The answer, as is the case with its northern cousin, depends on who you ask. If you ask Algernon White, a resident of First Street, then Holetown is only waiting for Two Sons.

“I would say Holetown already died. I have been around here for 30 years and all the potential I saw in it has gone through the door. The entertainment package needs to be adjusted and we need a greater police presence,” he said.

White said tourists had no idea where to go as nothing was happening, except karaoke every two weeks, which he said can be a cause of frustration, adding he had seen people’s disappointment on social media.

“Holetown has the potential for an entertainment package six to seven days a week. A lot of people are not into Limegrove; it is too expensive,” he said.

White said First Street had a bad reputation for drugs and called for more police patrols to control the bad elements.

Alrita Garraway is in agreement with White. As a fellow First Street resident, she said there was a need for “something livelier”.

“We need more activities on weekends. It is really busy on Old Year’s and sometimes late in the week but otherwise it does be dead, dead, dead. There’s Holetown Festival but that is just for a week,”she said.

Rashika Foster operates a stall in the West Coast Mall, Sunset Crest. She said she was baffled as to what was happening to Holetown.

“While I have only been here a few months, I know something needs to be done to attract people although I’m not sure what. It’s been slow even regarding tourists, which is strange because it is Crop Over season,” she said.

Senior travel advisor at Going Places Travel,Susan Forslund-Brathwaite said Holetown – along with the entire West Coast – was pricing itself out of the market.
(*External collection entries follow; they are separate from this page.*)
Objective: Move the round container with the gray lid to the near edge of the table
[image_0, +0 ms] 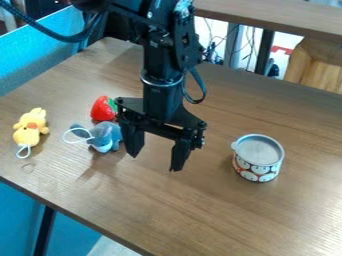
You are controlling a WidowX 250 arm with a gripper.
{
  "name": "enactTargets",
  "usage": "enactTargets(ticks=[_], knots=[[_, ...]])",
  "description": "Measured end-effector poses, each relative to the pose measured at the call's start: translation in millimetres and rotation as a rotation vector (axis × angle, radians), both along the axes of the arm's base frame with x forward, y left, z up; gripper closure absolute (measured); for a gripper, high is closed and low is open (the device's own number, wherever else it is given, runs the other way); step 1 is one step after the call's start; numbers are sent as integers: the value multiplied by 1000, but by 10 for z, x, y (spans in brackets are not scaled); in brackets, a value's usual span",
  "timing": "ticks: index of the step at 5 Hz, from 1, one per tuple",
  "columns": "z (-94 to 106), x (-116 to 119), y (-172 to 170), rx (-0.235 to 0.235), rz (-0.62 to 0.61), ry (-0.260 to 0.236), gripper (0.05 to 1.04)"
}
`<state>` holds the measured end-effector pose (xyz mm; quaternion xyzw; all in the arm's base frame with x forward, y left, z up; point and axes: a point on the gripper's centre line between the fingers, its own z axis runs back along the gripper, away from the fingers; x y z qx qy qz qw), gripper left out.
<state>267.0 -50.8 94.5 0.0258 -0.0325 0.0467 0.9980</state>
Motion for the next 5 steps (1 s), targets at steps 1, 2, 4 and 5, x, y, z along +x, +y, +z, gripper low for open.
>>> enactTargets(ticks=[1,2,4,5], knots=[[-76,-25,4,5,2,29,83],[-25,196,-201,-29,-13,-8,83],[30,579,-559,-101,-18,-77,83],[-107,775,-714,-96,20,-122,83]])
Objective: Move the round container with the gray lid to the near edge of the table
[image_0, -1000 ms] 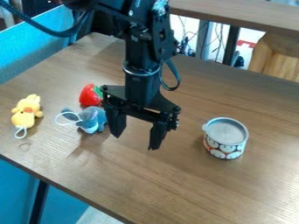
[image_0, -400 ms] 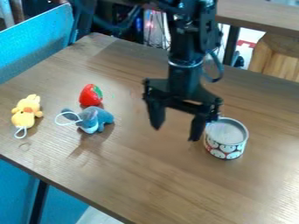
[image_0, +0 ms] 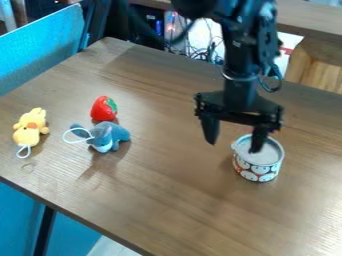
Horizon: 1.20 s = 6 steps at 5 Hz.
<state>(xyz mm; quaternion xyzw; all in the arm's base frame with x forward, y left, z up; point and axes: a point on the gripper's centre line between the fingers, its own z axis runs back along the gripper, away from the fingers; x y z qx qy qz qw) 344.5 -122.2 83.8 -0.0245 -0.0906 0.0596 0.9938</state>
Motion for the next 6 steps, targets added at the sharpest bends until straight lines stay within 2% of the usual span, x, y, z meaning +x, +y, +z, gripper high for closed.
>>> enactTargets(ticks=[1,2,3,4,5,6], knots=[[-167,184,-81,29,65,-42,83],[-311,358,-146,20,93,-56,83],[-337,410,-177,51,116,-60,83],[-348,378,-172,62,116,-42,83],[-377,40,-172,119,83,45,83],[-417,-416,-188,174,28,144,83]])
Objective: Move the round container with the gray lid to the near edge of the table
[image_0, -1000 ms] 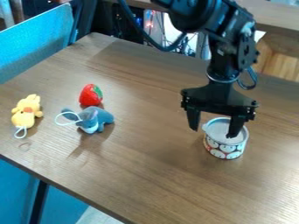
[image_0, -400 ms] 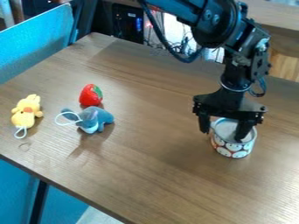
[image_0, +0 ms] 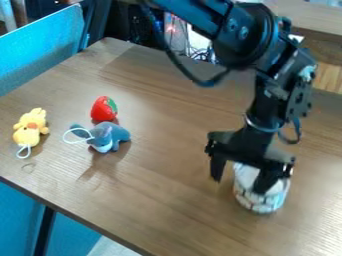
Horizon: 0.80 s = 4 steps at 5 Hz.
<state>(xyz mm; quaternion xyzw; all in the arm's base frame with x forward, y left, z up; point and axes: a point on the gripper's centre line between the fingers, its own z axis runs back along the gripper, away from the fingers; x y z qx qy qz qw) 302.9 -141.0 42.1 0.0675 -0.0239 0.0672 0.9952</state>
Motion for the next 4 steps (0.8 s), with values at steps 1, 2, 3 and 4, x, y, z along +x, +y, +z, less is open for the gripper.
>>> enactTargets(ticks=[1,2,3,4], knots=[[-34,-331,21,2,-17,63,83],[-29,-461,50,1,-24,103,83],[0,-551,88,2,-23,132,83],[30,-616,178,-15,12,186,83]])
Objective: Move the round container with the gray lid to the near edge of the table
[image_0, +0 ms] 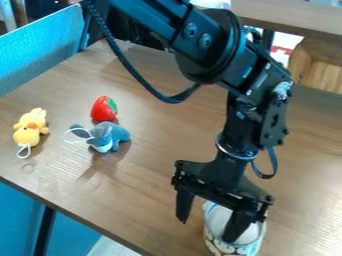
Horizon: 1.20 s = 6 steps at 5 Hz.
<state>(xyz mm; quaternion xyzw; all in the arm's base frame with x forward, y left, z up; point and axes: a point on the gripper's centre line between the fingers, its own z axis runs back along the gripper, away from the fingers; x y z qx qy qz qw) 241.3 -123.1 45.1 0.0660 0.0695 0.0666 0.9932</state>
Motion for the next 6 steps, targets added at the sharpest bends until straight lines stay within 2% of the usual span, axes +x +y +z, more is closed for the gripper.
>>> enactTargets(ticks=[1,2,3,4,5,6], knots=[[61,32,38,-36,-20,39,83],[241,358,104,-105,-36,-34,83],[435,597,367,-114,-22,-92,83],[676,831,811,-43,-84,-122,83],[699,876,1249,-18,-155,-110,83],[782,917,1690,45,-128,-123,83]])
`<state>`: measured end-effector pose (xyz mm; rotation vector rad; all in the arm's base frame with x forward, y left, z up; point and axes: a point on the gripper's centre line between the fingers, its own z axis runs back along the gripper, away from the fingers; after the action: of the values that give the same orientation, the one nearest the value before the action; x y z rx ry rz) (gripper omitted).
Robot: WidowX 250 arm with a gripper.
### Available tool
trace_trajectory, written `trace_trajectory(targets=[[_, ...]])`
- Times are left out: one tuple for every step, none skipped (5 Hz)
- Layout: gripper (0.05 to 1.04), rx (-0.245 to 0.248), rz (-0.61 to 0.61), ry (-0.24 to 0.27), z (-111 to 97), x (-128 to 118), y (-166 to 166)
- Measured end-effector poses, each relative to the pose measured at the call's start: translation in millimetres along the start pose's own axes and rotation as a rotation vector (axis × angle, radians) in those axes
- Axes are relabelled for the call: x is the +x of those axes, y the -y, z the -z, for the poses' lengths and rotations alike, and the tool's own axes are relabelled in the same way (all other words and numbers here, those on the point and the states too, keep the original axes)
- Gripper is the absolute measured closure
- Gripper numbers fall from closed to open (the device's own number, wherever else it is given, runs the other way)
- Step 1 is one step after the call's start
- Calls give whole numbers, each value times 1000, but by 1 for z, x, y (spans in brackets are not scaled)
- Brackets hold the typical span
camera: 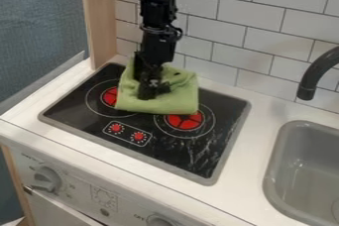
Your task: Rotate the folded cloth counter clockwise
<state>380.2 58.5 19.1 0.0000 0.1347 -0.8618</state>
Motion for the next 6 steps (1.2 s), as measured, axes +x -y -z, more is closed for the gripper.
trace_trajectory(targets=[[85,-9,-144,23,4,0,6],[85,-41,-343,37,5,-5,13],[85,-72,-511,51,7,-8,22],[85,-131,-673,86,6,-12,25],[85,-200,-870,107,6,-20,32],[85,-233,-931,118,6,-26,35]])
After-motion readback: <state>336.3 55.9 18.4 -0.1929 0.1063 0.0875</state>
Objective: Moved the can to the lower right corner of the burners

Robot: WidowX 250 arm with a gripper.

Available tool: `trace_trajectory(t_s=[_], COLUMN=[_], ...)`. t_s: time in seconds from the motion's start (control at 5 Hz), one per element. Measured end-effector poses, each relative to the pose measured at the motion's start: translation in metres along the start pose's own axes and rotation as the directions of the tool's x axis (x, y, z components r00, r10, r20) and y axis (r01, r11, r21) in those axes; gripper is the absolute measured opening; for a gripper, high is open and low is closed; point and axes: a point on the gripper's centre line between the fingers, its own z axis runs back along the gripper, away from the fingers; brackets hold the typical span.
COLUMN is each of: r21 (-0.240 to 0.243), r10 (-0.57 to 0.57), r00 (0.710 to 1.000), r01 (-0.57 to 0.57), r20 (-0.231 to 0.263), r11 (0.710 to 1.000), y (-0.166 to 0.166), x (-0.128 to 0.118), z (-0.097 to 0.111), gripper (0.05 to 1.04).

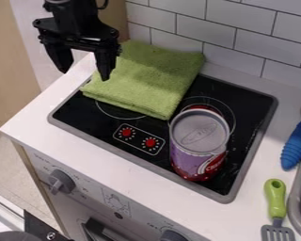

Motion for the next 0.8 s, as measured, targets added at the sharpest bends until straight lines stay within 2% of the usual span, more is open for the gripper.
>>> trace_trajectory(t_s=[0.2, 0.6, 0.8], r21=[-0.001, 0.031, 0.059], r10=[0.004, 0.078, 0.198], r00=[1.000, 0.997, 0.980], r01=[-0.004, -0.078, -0.197], r20=[-0.027, -0.010, -0.013], r11=[1.000, 0.996, 0.979], y=[-0.003, -0.049, -0.067], x=[-0.005, -0.007, 0.004], z=[-0.007, -0.020, -0.022], gripper=[0.997, 0.997, 0.997])
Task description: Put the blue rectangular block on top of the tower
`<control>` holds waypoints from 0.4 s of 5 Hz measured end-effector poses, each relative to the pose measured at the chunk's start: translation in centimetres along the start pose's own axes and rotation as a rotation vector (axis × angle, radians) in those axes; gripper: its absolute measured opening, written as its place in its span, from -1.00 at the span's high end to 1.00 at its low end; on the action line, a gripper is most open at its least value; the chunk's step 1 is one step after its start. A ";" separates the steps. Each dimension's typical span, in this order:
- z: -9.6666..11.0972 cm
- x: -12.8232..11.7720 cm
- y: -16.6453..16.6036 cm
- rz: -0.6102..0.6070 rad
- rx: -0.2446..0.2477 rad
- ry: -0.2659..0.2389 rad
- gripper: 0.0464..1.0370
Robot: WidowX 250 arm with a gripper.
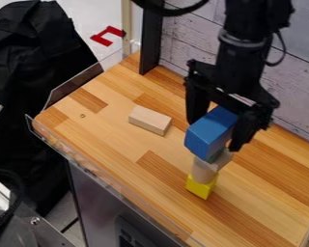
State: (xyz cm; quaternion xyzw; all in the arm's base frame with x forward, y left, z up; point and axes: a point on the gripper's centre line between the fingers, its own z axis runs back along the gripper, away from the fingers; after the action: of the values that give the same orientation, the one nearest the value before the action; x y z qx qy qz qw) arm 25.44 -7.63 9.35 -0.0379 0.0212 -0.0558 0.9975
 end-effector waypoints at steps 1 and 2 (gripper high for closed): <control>0.7 0.0 0.5 0.027 -0.020 -0.016 -0.93; 4.2 -0.3 1.7 0.073 -0.041 -0.113 -0.93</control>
State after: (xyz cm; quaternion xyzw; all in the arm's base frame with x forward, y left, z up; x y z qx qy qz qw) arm 25.50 -5.60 13.43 -0.0604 -0.0325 -0.0168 0.9975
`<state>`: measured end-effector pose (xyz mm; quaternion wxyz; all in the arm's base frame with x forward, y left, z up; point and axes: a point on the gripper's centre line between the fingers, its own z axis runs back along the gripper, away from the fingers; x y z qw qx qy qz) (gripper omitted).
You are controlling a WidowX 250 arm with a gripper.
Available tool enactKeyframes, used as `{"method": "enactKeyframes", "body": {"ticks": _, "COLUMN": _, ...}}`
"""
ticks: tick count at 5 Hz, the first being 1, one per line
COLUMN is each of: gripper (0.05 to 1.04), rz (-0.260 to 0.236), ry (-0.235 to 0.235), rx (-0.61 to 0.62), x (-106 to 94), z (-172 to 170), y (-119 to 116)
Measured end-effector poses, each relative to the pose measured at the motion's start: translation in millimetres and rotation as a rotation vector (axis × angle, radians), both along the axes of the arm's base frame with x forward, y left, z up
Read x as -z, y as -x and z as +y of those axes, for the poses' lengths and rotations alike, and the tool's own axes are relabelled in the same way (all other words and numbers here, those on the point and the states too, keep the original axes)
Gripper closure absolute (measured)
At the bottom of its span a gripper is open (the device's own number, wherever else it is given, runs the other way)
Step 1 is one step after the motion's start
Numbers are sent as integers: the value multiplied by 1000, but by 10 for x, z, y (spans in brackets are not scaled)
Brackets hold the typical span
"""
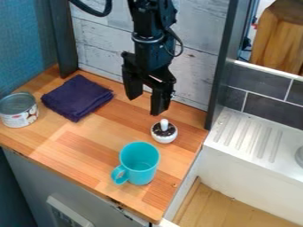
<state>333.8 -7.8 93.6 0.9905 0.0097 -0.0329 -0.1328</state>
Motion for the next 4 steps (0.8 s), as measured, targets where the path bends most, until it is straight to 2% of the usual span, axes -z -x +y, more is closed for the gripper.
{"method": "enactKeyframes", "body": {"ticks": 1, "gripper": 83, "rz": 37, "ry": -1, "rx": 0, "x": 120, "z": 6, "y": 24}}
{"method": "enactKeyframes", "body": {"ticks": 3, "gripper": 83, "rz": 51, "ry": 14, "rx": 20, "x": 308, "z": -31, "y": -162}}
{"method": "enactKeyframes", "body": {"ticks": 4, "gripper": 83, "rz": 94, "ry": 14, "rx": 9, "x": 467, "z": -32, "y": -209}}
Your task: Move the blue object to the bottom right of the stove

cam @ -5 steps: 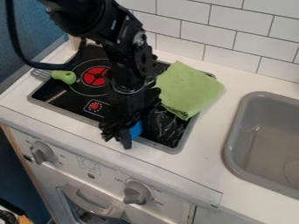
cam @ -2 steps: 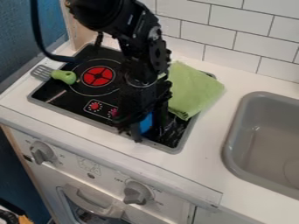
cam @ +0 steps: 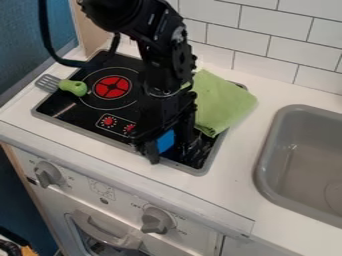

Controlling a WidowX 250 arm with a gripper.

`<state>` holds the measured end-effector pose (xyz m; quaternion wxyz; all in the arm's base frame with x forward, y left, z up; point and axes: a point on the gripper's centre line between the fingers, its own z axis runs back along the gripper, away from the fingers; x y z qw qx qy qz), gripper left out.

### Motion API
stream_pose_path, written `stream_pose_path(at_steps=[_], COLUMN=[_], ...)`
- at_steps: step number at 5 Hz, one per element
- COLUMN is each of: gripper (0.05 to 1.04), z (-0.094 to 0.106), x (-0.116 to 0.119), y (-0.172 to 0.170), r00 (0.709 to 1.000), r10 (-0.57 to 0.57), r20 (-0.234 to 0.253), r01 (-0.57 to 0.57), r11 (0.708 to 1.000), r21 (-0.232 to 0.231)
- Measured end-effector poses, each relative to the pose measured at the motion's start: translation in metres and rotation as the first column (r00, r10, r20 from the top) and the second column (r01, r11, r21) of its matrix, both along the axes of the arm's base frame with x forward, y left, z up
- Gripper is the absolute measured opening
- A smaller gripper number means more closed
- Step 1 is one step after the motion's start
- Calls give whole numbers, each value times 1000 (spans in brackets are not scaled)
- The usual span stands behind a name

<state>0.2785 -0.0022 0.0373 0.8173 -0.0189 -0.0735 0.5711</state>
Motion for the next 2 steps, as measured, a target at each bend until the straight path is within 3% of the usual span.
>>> stream_pose_path(at_steps=[2], gripper=[1000], z=[53], x=[8], y=[13], r00=[993], r10=[12], r20=[115], r01=[-9], r11=[1000], r21=[-24])
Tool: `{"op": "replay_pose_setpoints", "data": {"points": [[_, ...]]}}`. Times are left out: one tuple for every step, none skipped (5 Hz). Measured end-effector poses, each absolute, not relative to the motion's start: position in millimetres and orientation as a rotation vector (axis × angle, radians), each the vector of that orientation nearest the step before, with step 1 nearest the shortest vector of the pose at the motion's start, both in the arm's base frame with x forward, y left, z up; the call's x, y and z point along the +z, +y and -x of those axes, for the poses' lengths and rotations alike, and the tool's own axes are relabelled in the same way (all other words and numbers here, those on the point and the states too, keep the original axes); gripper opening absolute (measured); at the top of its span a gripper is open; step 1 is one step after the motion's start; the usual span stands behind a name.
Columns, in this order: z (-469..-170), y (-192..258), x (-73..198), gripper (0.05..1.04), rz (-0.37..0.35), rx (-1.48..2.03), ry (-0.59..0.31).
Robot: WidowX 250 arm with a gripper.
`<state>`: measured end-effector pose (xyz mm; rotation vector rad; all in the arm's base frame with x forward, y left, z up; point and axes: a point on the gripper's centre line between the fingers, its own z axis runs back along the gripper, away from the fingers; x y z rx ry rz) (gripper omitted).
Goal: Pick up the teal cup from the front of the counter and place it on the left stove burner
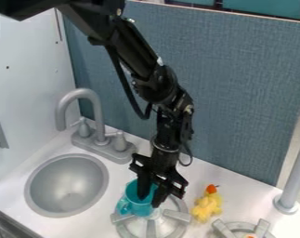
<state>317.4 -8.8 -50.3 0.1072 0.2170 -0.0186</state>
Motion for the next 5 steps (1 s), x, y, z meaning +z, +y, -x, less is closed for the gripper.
{"op": "replay_pose_setpoints", "data": {"points": [[-316, -13, -32, 0.886, -0.11, -0.026, 0.13], [-314, -25, -19, 1.011, -0.107, -0.055, 0.074], [-308, -28, 1, 1.007, -0.134, -0.058, 0.013], [-299, -40, 17, 1.007, -0.153, -0.084, -0.028], [-289, -70, 33, 1.007, -0.137, -0.144, -0.081]]}}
“A lot of people these days who are coming to Barbados are looking for something more reasonable, such as on the South Coast, and a lot are staying in villas and self-catering locations as they are finding this area unaffordable,” she said.

Water sports operator Lee Haynes said it was not a Holetown problem but an island problem. He said “all over dead” and would only improve when the economic depression ended and people started spending money again.

“Tourists don’t spend like before; a lot of them are budgeting. Look how it is summer and no one here on Holetown beach,” he said.

The proprietor of the Sandbox, back in the mall, had similar thoughts to Haynes, though she kept her identity to herself. She said it was a Barbados problem but in terms of Holetown, there might not be a solution.

“What would people be coming to Holetown for that they couldn’t get in Bridgetown or anywhere else? Here needs something new, but I don’t have the answers or else I would be making lots of money,” she said.

Not everyone has given up hope on Barbados’ second smallest town. Debra Byer agreed it had been dead for a while but was on the way back.

“It was dead because all you had was karaoke on First Street and the sports at Surfside but now you have Limegrove and a lot more is happening . . . Plus these beaches have less seaweed than on the South Coast now,” she said.

In Trents, a resident, who declined identification, said Holetown was far from dead, adding there was no comparison between what was happening to Speightstown.

“The two can’t be compared because Holetown is a transit point to Bridgetown and is bound by Sunset Crest and Jamestown Park, not to mention the variety in the stores. It is a commercial area so it has to be thriving,” she said.